Drop the asset in and ask for a teardown.

Red team this page: examplebrand.com/landing”

Or call it by name:

/um-toolkit:red-team this ad copy” (then paste the copy)

Pass a URL, a local file path, a block of ad copy, or an image prompt you haven’t generated yet. Paste or attach an image and it routes to the ad creative reviewer.

  • The asset to review: paste it, attach it, or give the path.
  • (Helpful but not required) Your brand set up with personas. The more it knows about your ICP, the sharper the attacks. Without one it falls back to universal conversion-mechanics review: useful, less targeted.

A ranked list of conversion killers by severity (P0 = ship blocker, P1 = high priority, P2 = worth fixing). Each entry names the specific buyer who would walk and why, the exact location on the page where they made that decision, and the specific fix that would have converted them: not “make it punchier” but “add a partner-shareable summary above the fold.”

No vibes, no vague notes. This is a conversion-focused review, not a design or compliance checker: it won’t flag em dashes, design-system violations, or animation issues. Those live in the review panel.
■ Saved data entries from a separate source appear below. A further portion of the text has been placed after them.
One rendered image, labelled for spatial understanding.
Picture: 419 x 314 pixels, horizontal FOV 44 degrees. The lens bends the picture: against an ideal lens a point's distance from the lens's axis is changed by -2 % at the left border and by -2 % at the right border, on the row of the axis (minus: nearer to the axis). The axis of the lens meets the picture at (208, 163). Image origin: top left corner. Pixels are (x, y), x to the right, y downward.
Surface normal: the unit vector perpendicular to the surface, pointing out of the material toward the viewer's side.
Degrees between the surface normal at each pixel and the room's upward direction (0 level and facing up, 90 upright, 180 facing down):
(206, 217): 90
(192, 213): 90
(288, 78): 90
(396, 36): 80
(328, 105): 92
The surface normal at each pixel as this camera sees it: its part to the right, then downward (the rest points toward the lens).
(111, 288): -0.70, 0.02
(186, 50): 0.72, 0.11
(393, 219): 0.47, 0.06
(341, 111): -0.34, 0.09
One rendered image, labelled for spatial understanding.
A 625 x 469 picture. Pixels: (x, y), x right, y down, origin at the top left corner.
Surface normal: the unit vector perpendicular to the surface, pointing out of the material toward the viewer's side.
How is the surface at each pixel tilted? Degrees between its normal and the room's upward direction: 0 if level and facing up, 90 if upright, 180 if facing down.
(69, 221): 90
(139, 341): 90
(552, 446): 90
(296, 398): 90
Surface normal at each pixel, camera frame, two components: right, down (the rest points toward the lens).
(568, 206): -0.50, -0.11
You: “Red team this landing page: examplebrand.com/offer”

red-team: (after 4 persona attacks + 3 auditors)

P0 (ship blocker): The Comparison-Shopper walks at the pricing section. The price has no comparison anchor, so a buyer with three competitor tabs open has nothing to orient against. Fix: add a one-row comparison callout above the price so it reads as a conclusion.

P1: The Burned-by-Competitor reads “sounds just like the last one” past every section. The hero reuses four of the top competitor’s five phrases, so a buyer who tried that competitor sees the same product with a new logo. Fix: lead section two with a structurally different mechanism.
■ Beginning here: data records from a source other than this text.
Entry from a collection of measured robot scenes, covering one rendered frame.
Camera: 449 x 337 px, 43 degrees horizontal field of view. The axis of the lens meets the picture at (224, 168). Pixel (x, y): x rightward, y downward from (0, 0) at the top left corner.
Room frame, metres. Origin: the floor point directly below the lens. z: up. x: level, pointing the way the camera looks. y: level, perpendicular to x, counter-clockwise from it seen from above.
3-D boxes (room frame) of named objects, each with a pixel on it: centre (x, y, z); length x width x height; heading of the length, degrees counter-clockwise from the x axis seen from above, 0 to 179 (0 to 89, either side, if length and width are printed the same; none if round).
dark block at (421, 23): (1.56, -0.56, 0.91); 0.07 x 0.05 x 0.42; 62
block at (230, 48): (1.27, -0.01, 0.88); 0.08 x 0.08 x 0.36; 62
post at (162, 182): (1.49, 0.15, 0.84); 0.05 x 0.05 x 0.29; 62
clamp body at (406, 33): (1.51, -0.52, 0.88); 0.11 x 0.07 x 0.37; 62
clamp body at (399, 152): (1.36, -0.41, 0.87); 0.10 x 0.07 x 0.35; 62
P1: Promise-Proof Auditor flags “results in 30 days” as an orphan promise. The guarantee sits at the bottom with no proof validating it. Fix: move a customer story with a specific timeline below the claim, or cut the claim.
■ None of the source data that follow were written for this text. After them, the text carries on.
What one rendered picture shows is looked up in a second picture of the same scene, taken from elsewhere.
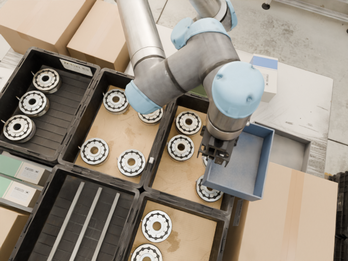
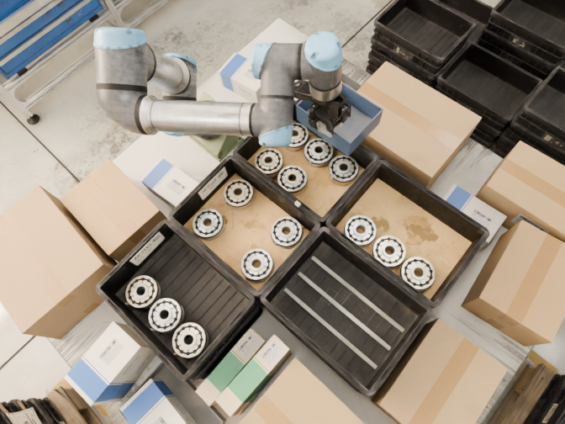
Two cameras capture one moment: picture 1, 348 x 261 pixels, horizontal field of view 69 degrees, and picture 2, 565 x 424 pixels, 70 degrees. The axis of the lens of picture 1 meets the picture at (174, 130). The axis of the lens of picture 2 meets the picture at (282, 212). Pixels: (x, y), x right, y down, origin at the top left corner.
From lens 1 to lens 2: 0.56 m
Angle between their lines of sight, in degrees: 17
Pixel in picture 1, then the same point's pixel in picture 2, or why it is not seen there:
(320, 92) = (287, 35)
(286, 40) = (187, 44)
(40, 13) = (46, 268)
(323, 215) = (408, 85)
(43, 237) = (326, 347)
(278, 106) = not seen: hidden behind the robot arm
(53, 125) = (203, 303)
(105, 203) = (316, 273)
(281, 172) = not seen: hidden behind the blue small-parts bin
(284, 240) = (416, 124)
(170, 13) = (71, 156)
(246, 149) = not seen: hidden behind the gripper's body
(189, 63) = (282, 77)
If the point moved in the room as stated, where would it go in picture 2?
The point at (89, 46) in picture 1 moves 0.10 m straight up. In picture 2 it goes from (122, 229) to (108, 218)
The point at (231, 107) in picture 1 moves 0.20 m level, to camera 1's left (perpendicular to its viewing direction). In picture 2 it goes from (336, 60) to (280, 131)
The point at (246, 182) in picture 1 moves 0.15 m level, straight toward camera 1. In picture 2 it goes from (361, 119) to (366, 164)
(Illustrative output format, not real findings.)

  • It is intentionally harsh. Praise is off-limits by design; the only positive signals are factual notes like “the page has a 60-day refund policy.” Softened critique doesn’t help you ship.
  • It focuses on buyer psychology, not design rules. Pair it with the review panel: red-team for the kill-or-ship check, panel for design, copy, and structure.
  • The better your brand profile, the sharper the attack. Attacks built around your actual ICP land harder than generic ones.
  • If the score doesn’t move after a round of fixes, that’s a signal. It usually means the page type or angle is wrong, not the copy.
  • unicorn-page-review-panel: the 15-expert craft panel scoring design, copy, structure, and mechanics. Suggested sequence: build, red-team, fix the gaps, then run the panel.
  • page-architect and hermes: the page builder and copywriter that produce the assets you’d run through red-team.
  • apollo and the ad generators: red-team works on their outputs too, catching spec gaps and weak hooks before you generate.